ASSIGNED TASK →
From the material below, reproduce exactly the stretch of lines that begins with the line holding "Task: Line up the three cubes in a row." and ends with the line holding "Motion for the", skipping the pictures.

Start of Block

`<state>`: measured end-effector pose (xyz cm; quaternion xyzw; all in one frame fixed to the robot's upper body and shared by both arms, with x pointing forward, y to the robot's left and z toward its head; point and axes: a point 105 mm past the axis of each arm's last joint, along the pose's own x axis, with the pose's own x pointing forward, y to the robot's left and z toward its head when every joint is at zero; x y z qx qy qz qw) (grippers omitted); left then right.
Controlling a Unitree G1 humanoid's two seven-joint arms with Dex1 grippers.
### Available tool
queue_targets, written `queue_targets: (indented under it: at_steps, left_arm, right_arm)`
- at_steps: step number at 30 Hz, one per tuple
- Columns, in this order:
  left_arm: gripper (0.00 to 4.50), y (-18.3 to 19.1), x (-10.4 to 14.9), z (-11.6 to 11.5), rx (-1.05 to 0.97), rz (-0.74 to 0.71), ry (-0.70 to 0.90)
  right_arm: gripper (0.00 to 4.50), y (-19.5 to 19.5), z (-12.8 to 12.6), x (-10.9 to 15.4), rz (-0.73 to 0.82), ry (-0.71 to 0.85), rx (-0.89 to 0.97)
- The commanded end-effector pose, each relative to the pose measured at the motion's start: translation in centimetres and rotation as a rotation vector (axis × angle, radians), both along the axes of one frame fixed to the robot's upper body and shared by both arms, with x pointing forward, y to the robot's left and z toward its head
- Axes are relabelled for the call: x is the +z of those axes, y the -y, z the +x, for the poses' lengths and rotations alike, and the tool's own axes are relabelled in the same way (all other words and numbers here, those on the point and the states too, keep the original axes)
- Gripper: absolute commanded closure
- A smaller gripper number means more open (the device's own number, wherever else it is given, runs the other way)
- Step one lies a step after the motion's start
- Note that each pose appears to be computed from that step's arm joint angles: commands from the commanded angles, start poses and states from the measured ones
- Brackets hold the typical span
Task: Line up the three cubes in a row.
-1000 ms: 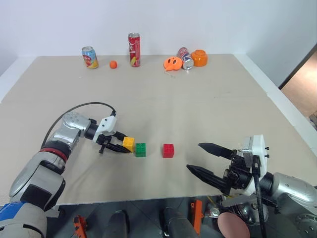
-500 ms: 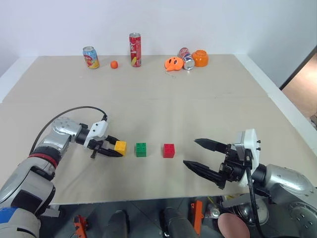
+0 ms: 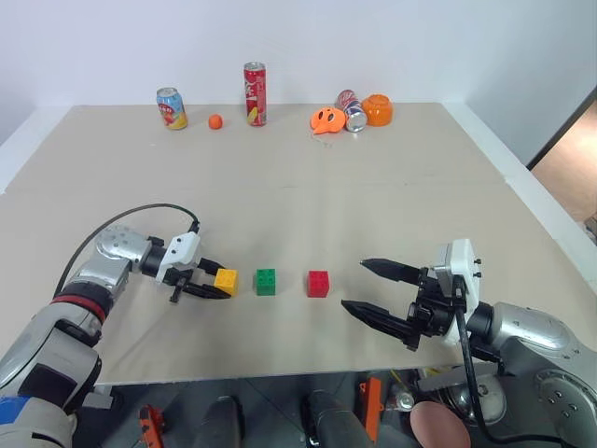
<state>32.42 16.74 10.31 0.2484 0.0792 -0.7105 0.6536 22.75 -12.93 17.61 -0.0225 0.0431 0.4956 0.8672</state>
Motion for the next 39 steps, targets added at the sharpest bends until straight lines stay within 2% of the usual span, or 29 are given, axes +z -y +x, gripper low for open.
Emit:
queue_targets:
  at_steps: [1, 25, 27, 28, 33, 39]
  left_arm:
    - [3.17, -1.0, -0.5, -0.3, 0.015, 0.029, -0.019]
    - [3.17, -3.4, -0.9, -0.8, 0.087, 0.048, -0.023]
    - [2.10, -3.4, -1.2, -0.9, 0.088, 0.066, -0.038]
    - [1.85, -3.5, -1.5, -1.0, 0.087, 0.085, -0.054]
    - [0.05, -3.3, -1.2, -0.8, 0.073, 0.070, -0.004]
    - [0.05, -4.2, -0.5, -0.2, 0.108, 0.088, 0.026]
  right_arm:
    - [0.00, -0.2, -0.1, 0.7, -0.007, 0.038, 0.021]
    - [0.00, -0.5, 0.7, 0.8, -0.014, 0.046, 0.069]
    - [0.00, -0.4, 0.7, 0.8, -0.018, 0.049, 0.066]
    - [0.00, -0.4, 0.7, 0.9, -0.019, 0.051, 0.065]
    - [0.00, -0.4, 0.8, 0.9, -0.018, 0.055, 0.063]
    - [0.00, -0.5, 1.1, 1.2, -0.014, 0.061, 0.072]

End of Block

RESPONSE →
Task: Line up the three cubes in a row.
-1000 ms: 
-500 ms: 
+0 ms: 
<state>32.42 16.74 10.31 0.2484 0.0792 -0.7105 0.6536 22.75 -12.93 17.61 -0.0225 0.0431 0.4956 0.8672</state>
Motion for the next 39 steps, targets added at the sharpest bends until straight lines stay within 2% of the usual span, or 29 are given, axes +z -y +x, gripper low for open.

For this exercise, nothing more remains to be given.